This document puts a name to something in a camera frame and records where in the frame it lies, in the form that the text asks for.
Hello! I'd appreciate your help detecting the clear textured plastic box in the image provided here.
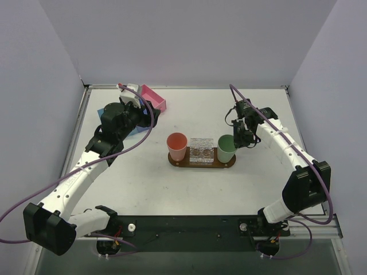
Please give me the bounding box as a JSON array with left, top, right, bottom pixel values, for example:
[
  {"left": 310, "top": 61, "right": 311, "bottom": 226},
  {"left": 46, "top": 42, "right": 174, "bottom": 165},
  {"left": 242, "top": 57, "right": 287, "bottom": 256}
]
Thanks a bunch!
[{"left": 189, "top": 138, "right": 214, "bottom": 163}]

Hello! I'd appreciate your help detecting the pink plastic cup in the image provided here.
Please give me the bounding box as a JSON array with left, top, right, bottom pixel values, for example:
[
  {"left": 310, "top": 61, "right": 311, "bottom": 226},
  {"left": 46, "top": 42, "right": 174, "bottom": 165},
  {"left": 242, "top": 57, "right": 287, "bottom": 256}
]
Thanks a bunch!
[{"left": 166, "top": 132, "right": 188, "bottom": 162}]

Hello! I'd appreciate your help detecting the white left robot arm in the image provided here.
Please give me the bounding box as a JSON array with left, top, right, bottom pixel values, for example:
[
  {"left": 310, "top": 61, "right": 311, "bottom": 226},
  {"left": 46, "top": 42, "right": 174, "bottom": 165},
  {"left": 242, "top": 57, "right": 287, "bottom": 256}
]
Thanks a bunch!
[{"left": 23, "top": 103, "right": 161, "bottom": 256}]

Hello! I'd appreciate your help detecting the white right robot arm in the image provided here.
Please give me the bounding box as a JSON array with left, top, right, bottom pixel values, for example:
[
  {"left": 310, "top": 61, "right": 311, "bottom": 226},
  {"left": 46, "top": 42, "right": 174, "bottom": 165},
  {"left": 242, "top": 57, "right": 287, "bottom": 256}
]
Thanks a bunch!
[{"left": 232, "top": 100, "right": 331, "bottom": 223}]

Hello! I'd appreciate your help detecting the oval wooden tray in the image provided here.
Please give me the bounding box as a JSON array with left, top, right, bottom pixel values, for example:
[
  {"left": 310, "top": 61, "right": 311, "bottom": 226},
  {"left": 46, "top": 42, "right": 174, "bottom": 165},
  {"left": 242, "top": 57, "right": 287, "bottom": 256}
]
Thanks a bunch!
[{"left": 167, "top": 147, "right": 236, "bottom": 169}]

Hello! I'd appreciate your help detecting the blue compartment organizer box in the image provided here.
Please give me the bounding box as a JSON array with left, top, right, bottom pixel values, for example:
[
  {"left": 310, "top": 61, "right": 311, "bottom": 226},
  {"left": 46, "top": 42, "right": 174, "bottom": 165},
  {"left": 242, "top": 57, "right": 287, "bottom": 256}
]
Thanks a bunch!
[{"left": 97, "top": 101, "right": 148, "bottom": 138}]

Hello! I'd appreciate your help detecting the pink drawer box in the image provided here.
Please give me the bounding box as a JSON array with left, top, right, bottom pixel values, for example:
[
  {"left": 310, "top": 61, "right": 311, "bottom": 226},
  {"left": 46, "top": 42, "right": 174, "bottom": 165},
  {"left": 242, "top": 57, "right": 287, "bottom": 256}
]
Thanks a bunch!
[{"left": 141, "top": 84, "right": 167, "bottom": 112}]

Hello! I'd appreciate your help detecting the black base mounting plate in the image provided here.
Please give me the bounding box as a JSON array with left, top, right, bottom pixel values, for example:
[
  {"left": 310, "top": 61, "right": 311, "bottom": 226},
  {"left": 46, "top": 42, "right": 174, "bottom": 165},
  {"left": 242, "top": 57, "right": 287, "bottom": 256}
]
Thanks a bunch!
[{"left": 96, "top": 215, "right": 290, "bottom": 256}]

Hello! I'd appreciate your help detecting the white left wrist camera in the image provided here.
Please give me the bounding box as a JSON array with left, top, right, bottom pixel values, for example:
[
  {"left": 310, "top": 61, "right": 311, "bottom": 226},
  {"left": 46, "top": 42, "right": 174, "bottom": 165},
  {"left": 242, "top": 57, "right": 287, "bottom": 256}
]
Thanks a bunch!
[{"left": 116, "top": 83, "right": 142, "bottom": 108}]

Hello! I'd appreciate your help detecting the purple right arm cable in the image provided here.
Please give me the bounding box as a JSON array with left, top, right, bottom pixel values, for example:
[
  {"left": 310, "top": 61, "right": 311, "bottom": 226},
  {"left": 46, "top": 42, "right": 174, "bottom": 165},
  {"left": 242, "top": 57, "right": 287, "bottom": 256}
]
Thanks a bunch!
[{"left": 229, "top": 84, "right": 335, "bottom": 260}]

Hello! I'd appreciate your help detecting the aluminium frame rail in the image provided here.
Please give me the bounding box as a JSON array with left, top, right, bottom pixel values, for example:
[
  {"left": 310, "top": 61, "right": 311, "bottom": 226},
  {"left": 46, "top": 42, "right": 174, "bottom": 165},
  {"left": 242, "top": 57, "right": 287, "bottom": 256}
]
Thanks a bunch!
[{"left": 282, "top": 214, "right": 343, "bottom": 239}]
______
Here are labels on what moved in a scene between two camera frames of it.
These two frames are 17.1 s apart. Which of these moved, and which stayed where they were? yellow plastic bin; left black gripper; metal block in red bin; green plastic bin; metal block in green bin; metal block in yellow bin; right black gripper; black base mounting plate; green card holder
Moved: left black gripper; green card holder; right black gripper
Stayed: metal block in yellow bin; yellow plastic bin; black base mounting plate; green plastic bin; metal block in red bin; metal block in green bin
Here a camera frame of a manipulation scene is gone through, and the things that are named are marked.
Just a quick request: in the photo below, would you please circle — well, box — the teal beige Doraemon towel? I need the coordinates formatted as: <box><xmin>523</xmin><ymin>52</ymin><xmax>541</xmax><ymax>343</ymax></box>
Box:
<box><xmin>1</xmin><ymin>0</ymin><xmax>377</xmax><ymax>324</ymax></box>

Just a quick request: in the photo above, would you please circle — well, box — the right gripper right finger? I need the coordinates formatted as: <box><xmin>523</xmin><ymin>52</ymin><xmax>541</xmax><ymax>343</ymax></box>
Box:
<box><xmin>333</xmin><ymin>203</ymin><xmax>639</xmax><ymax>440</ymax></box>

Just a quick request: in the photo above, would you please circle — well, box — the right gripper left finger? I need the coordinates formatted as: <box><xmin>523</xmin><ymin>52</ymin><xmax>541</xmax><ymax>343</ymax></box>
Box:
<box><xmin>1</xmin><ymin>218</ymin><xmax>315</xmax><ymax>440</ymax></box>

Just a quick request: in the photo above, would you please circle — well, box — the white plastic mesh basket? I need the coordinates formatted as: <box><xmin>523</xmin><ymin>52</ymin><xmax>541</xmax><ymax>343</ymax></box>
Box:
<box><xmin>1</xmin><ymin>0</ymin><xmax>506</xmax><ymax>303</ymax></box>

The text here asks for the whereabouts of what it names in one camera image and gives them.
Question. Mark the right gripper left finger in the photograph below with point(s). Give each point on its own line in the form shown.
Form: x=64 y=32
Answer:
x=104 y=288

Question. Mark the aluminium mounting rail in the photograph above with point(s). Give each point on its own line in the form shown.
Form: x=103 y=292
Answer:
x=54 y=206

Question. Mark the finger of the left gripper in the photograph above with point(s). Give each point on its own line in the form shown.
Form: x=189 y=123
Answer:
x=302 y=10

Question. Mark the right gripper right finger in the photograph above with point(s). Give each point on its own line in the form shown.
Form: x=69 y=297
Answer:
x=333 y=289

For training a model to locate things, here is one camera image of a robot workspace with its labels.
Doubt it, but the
______
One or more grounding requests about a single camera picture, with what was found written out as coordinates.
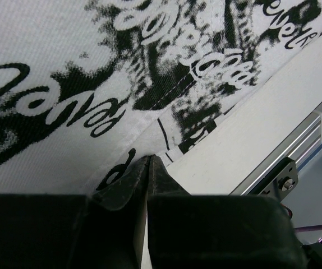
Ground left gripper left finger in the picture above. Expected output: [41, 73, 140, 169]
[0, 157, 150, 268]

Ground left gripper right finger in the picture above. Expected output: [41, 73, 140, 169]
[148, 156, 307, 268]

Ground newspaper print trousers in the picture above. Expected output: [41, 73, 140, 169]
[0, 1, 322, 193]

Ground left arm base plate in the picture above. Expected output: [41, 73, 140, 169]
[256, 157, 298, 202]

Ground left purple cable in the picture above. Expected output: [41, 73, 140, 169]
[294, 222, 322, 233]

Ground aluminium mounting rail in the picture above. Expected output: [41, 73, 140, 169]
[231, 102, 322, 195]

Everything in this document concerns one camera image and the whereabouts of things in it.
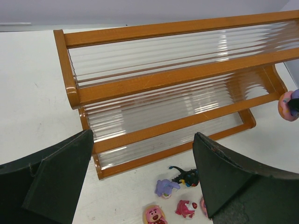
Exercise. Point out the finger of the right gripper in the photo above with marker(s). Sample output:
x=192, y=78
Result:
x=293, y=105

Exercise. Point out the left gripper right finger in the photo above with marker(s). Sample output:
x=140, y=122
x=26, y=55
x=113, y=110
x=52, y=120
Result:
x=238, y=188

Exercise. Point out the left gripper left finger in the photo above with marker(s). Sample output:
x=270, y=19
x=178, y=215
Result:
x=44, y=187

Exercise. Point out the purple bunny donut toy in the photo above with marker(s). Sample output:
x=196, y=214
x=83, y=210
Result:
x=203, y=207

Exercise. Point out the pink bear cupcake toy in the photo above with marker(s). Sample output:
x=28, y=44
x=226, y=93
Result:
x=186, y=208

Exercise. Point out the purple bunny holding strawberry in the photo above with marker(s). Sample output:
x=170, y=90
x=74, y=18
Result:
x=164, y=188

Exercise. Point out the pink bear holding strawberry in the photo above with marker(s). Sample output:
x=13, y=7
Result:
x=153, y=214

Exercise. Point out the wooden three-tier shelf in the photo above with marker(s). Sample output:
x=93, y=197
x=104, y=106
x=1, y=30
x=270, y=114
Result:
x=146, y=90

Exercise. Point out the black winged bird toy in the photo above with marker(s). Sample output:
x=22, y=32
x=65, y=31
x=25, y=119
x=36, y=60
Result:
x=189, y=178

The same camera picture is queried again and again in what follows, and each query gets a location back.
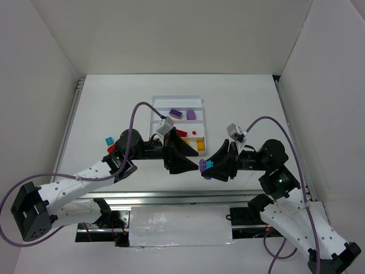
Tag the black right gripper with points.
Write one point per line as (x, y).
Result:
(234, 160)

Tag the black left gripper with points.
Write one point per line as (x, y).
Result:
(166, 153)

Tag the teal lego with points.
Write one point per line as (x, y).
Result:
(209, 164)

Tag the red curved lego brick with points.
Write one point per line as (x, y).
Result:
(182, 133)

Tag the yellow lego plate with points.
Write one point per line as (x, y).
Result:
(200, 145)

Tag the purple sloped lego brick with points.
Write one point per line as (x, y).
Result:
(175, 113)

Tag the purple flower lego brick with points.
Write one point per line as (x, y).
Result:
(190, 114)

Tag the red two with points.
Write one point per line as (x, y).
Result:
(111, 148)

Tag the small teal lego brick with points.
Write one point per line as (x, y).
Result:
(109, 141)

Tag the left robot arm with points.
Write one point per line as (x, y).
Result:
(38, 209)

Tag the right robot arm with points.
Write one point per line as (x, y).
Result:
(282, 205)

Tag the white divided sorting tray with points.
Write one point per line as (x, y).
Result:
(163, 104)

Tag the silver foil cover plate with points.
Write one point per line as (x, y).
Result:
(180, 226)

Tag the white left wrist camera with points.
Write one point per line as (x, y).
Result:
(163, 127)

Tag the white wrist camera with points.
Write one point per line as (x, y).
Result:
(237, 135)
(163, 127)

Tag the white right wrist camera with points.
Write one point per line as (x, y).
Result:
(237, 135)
______
* Exercise requirements: The answer should be one number only: how many lines in the listing hold "that".

* Task solution: 2